Exercise requirements: Please repeat the records below exactly, skipping any pictures.

Record extracts:
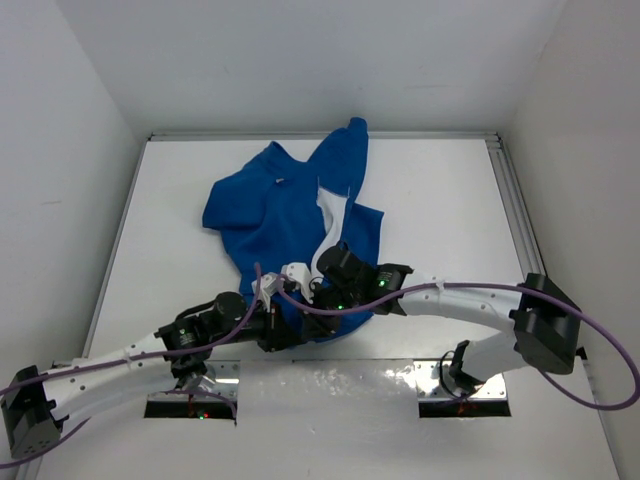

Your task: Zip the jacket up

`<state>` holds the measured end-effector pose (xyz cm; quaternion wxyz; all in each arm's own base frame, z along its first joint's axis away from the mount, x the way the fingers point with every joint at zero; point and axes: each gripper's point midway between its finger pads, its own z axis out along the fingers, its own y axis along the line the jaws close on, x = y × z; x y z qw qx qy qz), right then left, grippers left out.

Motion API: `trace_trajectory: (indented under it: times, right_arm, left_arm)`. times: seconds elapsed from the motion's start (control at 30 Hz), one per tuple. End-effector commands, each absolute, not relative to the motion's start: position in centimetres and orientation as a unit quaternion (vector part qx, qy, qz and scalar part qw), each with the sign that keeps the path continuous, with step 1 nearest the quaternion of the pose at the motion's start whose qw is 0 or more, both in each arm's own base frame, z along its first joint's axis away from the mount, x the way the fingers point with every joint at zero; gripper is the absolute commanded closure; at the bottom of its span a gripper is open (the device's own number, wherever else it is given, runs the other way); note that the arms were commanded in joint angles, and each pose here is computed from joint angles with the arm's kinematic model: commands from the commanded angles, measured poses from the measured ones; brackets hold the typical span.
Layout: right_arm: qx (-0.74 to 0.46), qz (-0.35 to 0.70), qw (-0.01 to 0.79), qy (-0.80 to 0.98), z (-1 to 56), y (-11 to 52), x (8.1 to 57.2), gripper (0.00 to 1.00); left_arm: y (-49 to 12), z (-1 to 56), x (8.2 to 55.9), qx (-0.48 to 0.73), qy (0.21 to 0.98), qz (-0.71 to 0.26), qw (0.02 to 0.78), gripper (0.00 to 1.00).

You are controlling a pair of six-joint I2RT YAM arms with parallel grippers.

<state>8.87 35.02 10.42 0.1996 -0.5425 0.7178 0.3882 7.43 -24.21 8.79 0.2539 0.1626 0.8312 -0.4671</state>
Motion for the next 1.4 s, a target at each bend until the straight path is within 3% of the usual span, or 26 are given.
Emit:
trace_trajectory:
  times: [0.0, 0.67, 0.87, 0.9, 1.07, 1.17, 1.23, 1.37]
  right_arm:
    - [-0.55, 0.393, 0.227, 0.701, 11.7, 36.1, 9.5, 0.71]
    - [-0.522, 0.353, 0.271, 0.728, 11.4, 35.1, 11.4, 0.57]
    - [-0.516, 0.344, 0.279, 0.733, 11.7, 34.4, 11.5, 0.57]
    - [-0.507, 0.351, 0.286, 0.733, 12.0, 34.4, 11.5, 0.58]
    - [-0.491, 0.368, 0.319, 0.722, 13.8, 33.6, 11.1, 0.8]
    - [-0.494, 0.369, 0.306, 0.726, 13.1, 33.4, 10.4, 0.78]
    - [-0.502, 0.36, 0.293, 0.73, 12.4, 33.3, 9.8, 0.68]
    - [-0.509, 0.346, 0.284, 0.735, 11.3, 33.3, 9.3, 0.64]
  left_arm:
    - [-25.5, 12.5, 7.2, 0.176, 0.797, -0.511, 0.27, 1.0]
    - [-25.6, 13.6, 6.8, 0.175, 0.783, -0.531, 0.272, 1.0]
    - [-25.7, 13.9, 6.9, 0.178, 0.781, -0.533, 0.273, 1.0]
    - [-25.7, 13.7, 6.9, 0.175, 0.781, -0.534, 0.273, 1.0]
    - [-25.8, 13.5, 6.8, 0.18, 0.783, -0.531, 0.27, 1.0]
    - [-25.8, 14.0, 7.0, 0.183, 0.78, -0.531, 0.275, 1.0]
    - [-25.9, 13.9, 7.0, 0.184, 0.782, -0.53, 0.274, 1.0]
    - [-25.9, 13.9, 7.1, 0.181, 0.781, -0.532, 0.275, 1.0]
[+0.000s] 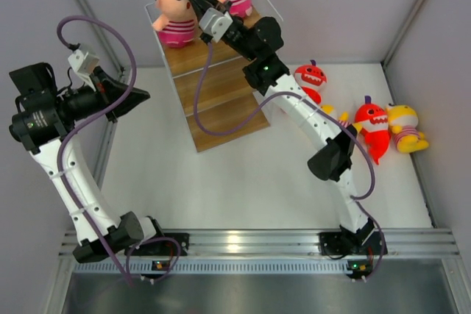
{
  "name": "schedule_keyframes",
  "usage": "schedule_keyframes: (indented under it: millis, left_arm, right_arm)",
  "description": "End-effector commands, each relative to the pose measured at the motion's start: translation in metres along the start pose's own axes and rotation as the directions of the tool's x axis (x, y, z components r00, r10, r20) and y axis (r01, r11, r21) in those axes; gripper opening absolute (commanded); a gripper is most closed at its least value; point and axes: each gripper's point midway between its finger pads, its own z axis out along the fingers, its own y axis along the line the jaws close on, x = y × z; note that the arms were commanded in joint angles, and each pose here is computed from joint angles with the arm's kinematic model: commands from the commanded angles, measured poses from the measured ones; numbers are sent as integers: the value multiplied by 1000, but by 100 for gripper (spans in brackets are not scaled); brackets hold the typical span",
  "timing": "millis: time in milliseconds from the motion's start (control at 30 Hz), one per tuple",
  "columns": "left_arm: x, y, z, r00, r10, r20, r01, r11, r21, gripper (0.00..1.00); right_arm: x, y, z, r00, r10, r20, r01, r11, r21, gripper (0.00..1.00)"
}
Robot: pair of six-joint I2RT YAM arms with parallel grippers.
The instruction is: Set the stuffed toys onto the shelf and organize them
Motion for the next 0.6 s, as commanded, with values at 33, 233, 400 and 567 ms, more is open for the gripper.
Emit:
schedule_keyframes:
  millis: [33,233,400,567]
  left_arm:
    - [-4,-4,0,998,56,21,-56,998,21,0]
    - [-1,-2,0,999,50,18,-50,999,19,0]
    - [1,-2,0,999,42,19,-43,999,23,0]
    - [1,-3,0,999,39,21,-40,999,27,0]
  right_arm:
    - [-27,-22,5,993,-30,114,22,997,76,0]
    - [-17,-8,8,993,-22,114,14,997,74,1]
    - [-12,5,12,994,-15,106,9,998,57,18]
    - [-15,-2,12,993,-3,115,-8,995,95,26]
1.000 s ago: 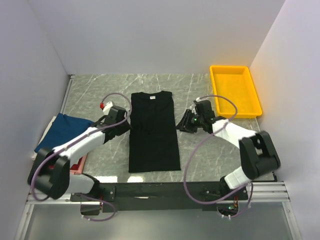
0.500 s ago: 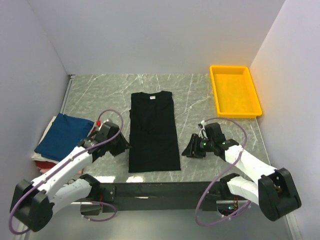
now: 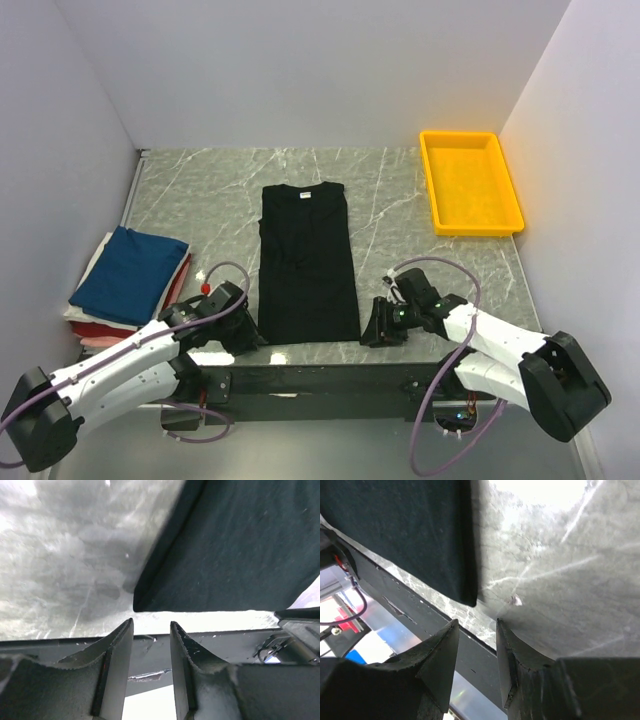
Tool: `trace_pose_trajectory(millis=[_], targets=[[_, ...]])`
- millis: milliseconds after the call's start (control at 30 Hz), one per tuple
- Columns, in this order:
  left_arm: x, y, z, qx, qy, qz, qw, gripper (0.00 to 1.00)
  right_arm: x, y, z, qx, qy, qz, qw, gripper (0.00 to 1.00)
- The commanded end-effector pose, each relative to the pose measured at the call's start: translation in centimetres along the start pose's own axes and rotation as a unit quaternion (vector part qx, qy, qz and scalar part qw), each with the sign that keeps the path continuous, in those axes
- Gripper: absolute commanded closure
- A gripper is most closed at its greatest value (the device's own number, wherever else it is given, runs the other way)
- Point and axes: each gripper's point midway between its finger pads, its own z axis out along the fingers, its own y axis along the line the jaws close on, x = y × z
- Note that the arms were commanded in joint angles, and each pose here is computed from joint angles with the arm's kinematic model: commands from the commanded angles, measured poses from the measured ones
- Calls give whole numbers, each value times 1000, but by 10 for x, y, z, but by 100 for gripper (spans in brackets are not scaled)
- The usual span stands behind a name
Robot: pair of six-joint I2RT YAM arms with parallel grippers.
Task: Fold and stack the t-shirts
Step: Fold the tshirt
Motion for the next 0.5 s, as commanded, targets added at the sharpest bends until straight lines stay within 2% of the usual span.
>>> trace_pose_trajectory(millis=[0,300,333,467], targets=[[5,-12,2,16,5,-12,1000,59,-7,8,4,-17,-14,-2,1000,57],[1,-2,8,-3,-12,-11,1000,59,-4,6,14,-28,-13,12,999,57],[-6,1,10,-8,-32,-10,999,59,-4,7,14,-30,-12,13,999,57],[-10,4,13,-12,-43,-7,999,59,-2,1,18,-23,-11,18,1000,58]])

Output of the exercise:
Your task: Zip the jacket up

`<state>` holds the measured end-effector pose (xyz cm; quaternion wxyz; all in each arm's own base frame, z along its first joint's axis away from the mount, x the way the fingers point with every joint at zero; point and axes: each gripper's point midway between its finger pads, its own z axis out along the fingers, its own y axis along the line the jaws close on, x = y × z; x y z qw qx qy qz), right then left, grippers left out.

Motion API: `trace_trajectory: (indented under it: times, right_arm, left_arm)`. times: seconds elapsed from the motion's start (control at 30 Hz), one per tuple. End-effector commands, each absolute, not relative to the motion's start: position in centimetres and orientation as a unit quaternion (vector part qx, qy, qz and scalar part qw), each with the sign that keeps the path continuous, with step 1 nearest the quaternion of the pose at the motion's start whose qw is 0 or more, both in each arm's own base frame, z along its first joint's axis away from the mount, x the way the fingers point with every joint at zero; gripper is the absolute commanded closure; at the bottom of its span a gripper is open (the device's own number, wherever else it is given, runs the other way); note that the arms were commanded in joint angles, and each pose here is computed from joint angles with the arm's kinematic model: commands from the commanded angles, measured poses from the measured ones; brackets hold the typical span.
Layout: right_arm: qx (-0.74 to 0.46), qz (-0.35 to 0.70), qw (-0.01 to 0.79), qy (-0.80 to 0.98), z (-1 to 56), y (-11 to 52), x (8.1 to 57.2), gripper (0.00 to 1.00); left_arm: y (-49 to 12), z (-1 to 56), x (8.2 to 55.9), qx (-0.48 to 0.73), qy (0.21 to 0.98), qz (-0.71 to 0.26), qw (0.02 to 0.78), gripper (0.00 to 1.00).

You are controlling a pair of six-joint I2RT YAM arms with parallel grippers.

<state>8.87 35.02 10.42 0.1996 -0.5425 0.7178 0.3882 7.43 -24.21 8.79 0.2539 0.1626 0.8312 -0.4671</state>
Motion for the next 1.4 s, a target at each bend until the straight path is within 3% of the usual span, or 26 are given.
Emit:
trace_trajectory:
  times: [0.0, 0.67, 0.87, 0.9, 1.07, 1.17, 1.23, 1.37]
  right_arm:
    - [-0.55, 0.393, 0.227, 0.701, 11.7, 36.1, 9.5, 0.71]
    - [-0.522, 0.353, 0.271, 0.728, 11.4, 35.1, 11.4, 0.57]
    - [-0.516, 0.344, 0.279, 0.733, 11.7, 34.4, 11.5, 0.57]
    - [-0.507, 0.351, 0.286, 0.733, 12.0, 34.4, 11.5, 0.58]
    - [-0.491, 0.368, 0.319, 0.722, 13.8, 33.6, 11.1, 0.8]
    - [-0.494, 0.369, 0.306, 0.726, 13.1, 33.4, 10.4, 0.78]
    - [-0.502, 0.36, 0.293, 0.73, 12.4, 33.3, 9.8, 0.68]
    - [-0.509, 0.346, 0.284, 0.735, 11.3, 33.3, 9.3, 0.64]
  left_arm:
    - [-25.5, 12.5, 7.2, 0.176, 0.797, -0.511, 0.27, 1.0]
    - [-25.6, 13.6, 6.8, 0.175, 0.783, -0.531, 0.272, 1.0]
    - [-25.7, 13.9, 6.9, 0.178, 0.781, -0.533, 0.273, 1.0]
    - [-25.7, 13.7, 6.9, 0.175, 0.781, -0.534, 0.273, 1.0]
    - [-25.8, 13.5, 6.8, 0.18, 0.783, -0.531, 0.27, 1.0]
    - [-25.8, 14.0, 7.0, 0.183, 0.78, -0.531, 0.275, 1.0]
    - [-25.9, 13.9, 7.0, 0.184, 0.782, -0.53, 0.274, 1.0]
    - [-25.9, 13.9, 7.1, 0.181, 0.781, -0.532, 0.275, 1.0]
[+0.000s] 
{
  "name": "schedule_keyframes",
  "usage": "schedule_keyframes: (indented under it: millis, left_arm, right_arm)",
  "description": "End-effector commands, each relative to the pose measured at the motion's start: translation in metres along the start pose's own axes and rotation as the directions of the tool's x axis (x, y, z components r00, r10, r20) and y axis (r01, r11, r21) in those axes; gripper opening absolute (commanded); a gripper is most closed at its least value; point and axes: each gripper's point midway between its finger pads, its own z axis out along the fingers, its own y axis along the line the jaws close on, x = y × z; note that the arms were commanded in joint angles, and each pose here is computed from joint angles with the arm's kinematic model: commands from the commanded angles, measured poses from the measured ones; numbers are sent as integers: the value multiplied by 1000, but by 100 for gripper (spans in brackets are not scaled); brackets hold the typical span",
  "timing": "millis: time in milliseconds from the motion's start (control at 30 Hz), one per tuple",
  "columns": "left_arm: x, y, z, r00, r10, r20, r01, r11, r21, gripper (0.00..1.00); right_arm: x, y, z, r00, r10, r20, r01, r11, r21, gripper (0.00..1.00)"
}
Robot: pair of six-joint I2RT YAM arms with parallel grippers.
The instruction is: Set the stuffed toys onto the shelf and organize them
Motion for the next 0.6 s, as commanded, with values at 33, 233, 400 and 567 ms, more is open for the gripper.
Emit:
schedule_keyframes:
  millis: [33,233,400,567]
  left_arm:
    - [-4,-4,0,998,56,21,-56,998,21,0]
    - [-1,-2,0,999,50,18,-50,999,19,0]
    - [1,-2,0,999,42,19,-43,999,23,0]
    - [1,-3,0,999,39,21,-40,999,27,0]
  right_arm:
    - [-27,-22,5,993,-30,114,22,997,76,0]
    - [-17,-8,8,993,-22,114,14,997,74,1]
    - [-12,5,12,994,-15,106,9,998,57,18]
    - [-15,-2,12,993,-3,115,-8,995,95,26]
1.000 s ago: 
0.500 s ago: 
now: 
Tool: `trace_pose_trajectory(millis=[_], targets=[[_, ...]])`
- millis: milliseconds after the call's start (control at 30 Hz), one per tuple
- Columns, in this order:
  left_arm: x, y, z, qx, qy, qz, qw, gripper (0.00 to 1.00)
  right_arm: x, y, z, qx, qy, qz, qw, gripper (0.00 to 1.00)
- The commanded end-effector pose, each relative to the pose measured at the call's start: translation in centimetres along the start pose's own axes and rotation as a unit quaternion (vector part qx, qy, qz and scalar part qw), each with the sign that keeps the path continuous, in those axes
- Gripper: absolute commanded closure
- A gripper is most closed at its greatest value (the device's own number, wherever else it is given, runs the other way)
- Point and axes: each gripper's point midway between its finger pads, its own z axis out along the fingers, its own y axis along the line the jaws close on, x = y × z
- Note that the arms were commanded in joint angles, and each pose here is computed from joint angles with the arm's kinematic model: commands from the commanded angles, measured poses from the measured ones
- Calls give whole numbers, each value times 1000, but by 10 for x, y, z, but by 100 for gripper (spans in brackets are not scaled)
- The usual span stands behind a name
Robot: pair of six-joint I2RT YAM arms with parallel grippers.
Task: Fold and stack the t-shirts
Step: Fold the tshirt
Motion for the next 0.5 s, as commanded, targets added at the sharpest bends until straight lines stay within 2% of the usual span.
>>> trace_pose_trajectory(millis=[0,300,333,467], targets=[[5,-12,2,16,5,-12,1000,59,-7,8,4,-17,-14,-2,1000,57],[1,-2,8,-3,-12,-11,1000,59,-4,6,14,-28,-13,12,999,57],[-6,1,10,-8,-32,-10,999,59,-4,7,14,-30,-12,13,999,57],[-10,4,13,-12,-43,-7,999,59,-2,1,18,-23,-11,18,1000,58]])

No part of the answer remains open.